--- Task data Enclosed Below ---

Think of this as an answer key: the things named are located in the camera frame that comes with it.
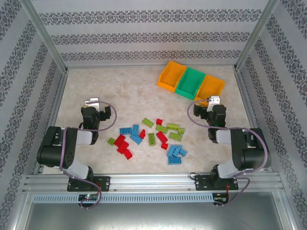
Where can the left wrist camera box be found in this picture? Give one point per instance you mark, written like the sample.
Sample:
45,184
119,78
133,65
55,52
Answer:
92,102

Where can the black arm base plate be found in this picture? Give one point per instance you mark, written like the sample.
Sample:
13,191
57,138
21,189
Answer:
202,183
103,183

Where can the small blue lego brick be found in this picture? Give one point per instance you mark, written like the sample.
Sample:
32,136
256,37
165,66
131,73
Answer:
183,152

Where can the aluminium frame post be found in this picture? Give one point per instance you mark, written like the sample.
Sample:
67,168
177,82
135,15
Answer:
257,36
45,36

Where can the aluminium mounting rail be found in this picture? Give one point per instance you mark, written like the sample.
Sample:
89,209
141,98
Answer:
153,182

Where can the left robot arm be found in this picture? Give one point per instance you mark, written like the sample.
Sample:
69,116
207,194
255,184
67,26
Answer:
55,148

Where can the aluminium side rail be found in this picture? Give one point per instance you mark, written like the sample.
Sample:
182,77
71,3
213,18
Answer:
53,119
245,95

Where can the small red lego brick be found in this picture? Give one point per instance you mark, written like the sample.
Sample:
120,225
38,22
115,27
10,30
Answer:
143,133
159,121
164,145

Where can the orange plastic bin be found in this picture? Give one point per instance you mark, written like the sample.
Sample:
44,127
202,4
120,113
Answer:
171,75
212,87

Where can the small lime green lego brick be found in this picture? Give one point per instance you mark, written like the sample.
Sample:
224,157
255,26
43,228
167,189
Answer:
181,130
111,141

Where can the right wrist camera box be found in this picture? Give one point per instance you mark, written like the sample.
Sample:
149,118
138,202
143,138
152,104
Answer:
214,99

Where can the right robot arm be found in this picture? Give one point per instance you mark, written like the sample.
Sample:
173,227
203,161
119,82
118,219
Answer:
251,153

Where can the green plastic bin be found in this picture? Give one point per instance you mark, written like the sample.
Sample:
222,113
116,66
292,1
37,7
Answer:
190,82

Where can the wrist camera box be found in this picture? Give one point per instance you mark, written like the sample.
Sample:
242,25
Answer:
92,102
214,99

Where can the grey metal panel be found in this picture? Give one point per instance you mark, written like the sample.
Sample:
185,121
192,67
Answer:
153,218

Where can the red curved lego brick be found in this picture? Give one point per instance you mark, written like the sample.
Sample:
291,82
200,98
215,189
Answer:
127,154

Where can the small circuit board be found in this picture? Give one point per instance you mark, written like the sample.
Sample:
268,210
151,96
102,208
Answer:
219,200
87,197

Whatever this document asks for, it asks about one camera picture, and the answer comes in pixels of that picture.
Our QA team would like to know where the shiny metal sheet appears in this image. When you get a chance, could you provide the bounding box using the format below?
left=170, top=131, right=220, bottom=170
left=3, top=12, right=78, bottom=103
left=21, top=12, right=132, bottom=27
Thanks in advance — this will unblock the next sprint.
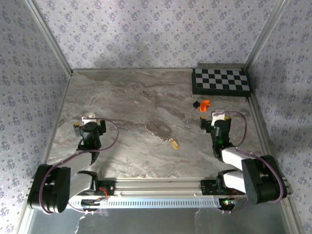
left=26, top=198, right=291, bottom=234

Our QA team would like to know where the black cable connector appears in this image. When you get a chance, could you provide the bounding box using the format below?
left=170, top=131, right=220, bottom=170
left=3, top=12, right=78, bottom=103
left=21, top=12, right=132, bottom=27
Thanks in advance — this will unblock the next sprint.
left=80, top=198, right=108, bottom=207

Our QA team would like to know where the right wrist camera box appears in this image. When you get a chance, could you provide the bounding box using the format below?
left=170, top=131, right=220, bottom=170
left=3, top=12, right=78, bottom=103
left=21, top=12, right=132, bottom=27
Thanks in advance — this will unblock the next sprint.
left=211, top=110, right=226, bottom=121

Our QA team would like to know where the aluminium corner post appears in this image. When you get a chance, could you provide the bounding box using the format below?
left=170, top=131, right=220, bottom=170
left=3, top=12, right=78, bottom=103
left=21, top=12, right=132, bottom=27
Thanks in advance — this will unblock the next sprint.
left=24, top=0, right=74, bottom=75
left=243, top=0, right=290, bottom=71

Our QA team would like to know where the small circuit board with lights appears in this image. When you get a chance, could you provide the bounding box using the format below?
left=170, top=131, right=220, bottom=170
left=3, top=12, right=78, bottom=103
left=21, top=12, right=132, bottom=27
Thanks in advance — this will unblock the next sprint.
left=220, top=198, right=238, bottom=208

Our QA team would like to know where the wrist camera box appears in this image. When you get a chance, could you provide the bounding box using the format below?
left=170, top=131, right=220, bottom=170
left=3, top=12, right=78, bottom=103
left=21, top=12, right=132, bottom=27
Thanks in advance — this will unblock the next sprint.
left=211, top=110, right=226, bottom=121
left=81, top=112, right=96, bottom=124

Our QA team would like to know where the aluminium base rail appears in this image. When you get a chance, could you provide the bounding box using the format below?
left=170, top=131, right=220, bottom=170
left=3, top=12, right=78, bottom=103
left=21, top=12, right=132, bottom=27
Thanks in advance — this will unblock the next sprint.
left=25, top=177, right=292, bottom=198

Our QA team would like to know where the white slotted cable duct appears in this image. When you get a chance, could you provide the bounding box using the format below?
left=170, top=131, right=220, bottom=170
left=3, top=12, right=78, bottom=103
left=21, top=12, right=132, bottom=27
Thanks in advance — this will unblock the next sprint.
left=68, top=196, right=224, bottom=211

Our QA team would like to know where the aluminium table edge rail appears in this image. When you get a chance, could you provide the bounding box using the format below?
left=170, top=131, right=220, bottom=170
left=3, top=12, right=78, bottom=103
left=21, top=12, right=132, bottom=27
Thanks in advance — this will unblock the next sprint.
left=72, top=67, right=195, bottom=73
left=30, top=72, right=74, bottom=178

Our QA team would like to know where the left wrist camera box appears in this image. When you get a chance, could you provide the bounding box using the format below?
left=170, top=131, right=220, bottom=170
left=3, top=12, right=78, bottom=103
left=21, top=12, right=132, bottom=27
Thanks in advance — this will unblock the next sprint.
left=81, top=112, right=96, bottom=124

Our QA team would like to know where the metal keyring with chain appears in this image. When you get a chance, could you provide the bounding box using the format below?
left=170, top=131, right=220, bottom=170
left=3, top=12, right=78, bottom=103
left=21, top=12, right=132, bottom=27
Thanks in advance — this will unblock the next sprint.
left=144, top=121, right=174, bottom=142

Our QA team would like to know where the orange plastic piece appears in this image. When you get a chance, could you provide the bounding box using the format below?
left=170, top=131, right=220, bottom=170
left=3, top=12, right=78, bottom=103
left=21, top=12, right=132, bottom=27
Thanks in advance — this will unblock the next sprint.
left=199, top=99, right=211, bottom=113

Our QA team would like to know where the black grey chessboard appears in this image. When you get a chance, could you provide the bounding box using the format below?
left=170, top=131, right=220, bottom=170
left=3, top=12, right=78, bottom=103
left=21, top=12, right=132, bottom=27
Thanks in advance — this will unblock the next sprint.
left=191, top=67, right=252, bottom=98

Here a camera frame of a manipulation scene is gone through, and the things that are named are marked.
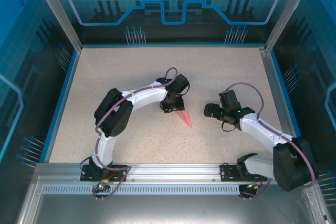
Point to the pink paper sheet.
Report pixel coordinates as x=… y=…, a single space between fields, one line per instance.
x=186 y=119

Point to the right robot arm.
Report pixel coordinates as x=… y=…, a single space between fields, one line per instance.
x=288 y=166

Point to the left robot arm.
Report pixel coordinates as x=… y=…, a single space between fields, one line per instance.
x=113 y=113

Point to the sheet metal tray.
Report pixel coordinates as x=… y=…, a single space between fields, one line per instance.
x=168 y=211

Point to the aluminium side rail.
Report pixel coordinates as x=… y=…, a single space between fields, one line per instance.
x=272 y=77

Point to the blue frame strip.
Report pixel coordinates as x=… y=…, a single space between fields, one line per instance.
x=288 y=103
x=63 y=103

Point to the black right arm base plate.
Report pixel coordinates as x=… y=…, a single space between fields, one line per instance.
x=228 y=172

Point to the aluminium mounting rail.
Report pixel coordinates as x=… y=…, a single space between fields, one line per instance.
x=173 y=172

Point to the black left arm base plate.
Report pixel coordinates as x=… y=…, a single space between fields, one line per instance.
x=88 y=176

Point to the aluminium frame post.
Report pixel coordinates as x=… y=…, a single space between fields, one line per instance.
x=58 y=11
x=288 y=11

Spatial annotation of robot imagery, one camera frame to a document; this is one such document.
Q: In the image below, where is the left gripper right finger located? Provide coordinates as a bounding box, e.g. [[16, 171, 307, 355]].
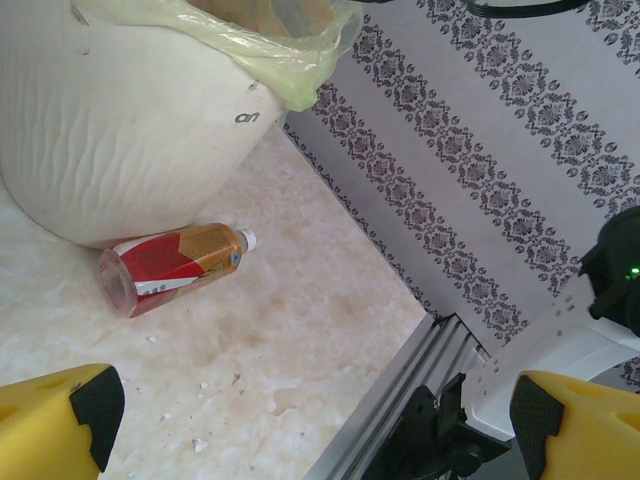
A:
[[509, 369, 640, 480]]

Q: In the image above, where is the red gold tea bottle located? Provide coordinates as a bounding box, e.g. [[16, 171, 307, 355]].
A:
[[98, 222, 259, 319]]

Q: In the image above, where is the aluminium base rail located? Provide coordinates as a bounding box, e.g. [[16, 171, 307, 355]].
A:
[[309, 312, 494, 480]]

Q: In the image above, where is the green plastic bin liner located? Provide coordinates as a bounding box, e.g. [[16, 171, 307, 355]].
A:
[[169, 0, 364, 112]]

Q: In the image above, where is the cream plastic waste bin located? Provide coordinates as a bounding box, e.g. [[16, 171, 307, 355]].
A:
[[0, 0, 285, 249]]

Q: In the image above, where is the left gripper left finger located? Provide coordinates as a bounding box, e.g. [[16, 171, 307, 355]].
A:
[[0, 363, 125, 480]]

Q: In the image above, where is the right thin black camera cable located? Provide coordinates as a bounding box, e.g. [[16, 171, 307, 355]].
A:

--- End of Enclosed Task data ---

What the task requires: If a line in the records above holds the string "rail", copy it out.

Answer to this exercise:
Where can the aluminium mounting rail be found in this picture? Give one point per instance you mark, written like the sample.
Where can the aluminium side rail be found in this picture? Give one point per instance you mark, written like the sample.
Our QA team would like to know where the aluminium base rail appears in this image. When you get a chance, could you provide the bounding box using the format below?
Our QA team would like to know where the aluminium table edge rail appears in this image. When you get a chance, could you provide the bounding box using the format below?
Point to the aluminium side rail.
Point to the aluminium mounting rail.
Q: In the image above, where is the aluminium base rail located? Provide coordinates as a bounding box, e.g. [[16, 171, 307, 355]].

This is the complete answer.